You've put my man in prison. They say he'll stand in pillory and p'r'aps be killed--the properest man in St. Giles's. They kill them sometimes in the pillory,' she shuddered, 'but p'r'aps they'll let him off easy. As for you, my fine Madame--you that look so haughty--you, the orange girl--you'll be hanged--you'll be hanged!' She screamed these words dancing about and cracking her fingers like a mad woman. Never before had I seen a woman so entirely possessed by the fury of love's bereavement. Do not imagine that I have set down her actual words--that I could not do--nor the half of what she said. And all for such a lover!
for a footpad and highway robber; for a brute who beat her, kicked her, and knocked her down; a low, dirty villain, who made her fetch and carry and work for him; who had no tenderness, or any good thing in him at all. Yet he was her man; and she loved him; and she would be revenged for him. This woman, I say, was like a tigress bereft of her cubs. Had it not been for the constable who stood between and for myself who stood beside, she would have flown at poor Jenny with nail and claw and, indeed, any other weapon which Nature had given to woman. I saw two women fighting once for a man: 'twas in the King's Bench Prison; they were pulled apart after one had been disfigured for life by the other's teeth. This woman wanted only permission to rush in and do likewise. But the constable kept her back with his strong arm.

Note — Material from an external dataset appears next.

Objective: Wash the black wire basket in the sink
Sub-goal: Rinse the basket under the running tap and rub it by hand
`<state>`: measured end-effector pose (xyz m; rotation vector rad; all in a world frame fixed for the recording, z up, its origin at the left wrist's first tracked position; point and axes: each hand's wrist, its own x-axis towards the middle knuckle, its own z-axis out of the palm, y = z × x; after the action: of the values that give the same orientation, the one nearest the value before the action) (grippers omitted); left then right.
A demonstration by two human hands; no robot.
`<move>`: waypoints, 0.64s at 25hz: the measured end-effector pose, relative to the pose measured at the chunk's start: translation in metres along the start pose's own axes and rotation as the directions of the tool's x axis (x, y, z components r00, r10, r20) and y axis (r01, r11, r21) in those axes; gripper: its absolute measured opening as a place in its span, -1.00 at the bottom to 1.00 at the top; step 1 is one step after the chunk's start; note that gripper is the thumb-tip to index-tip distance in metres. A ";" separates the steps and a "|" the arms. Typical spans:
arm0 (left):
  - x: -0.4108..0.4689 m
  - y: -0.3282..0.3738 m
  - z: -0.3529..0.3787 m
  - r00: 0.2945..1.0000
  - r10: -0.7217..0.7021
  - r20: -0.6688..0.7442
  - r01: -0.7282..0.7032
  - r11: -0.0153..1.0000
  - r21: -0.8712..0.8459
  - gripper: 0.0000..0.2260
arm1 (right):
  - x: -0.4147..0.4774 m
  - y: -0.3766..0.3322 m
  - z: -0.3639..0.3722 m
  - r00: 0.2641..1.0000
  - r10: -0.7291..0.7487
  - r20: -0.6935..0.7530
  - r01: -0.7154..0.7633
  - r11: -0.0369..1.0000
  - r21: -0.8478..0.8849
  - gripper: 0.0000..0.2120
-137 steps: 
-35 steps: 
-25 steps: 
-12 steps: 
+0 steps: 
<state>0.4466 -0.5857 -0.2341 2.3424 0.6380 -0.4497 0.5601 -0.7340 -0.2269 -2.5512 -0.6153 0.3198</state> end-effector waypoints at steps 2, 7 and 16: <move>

'Come,' he said, 'enough said. What's the use of crying and shrieking?
You'll all be hanged in good time--all be hanged. What else are you fit for? And a blessed thing it is for you that you will be hanged. That's what I say. If you only knew it. Madame,' he said very respectfully, 'I must ask leave to take you before his wors.h.i.+p.' He held out his hand: the hand of Law in all her branches from Counsel to thief taker is always held out. I gave him half a guinea.
The woman was still standing beside us, shaking and trembling under the agitation of the late storm. 'Here you,' said the officer, 'we've had enough of your filthy tongue. Get off with you. Go, I say.' He stepped forward with a menacing gesture. Among these women a blow generally follows a word. She turned and walked away. I followed her with my eyes.
Her shoulders still heaved; her fingers worked: from time to time she turned and shook her fist: and though I could not hear I am certain she was talking to herself.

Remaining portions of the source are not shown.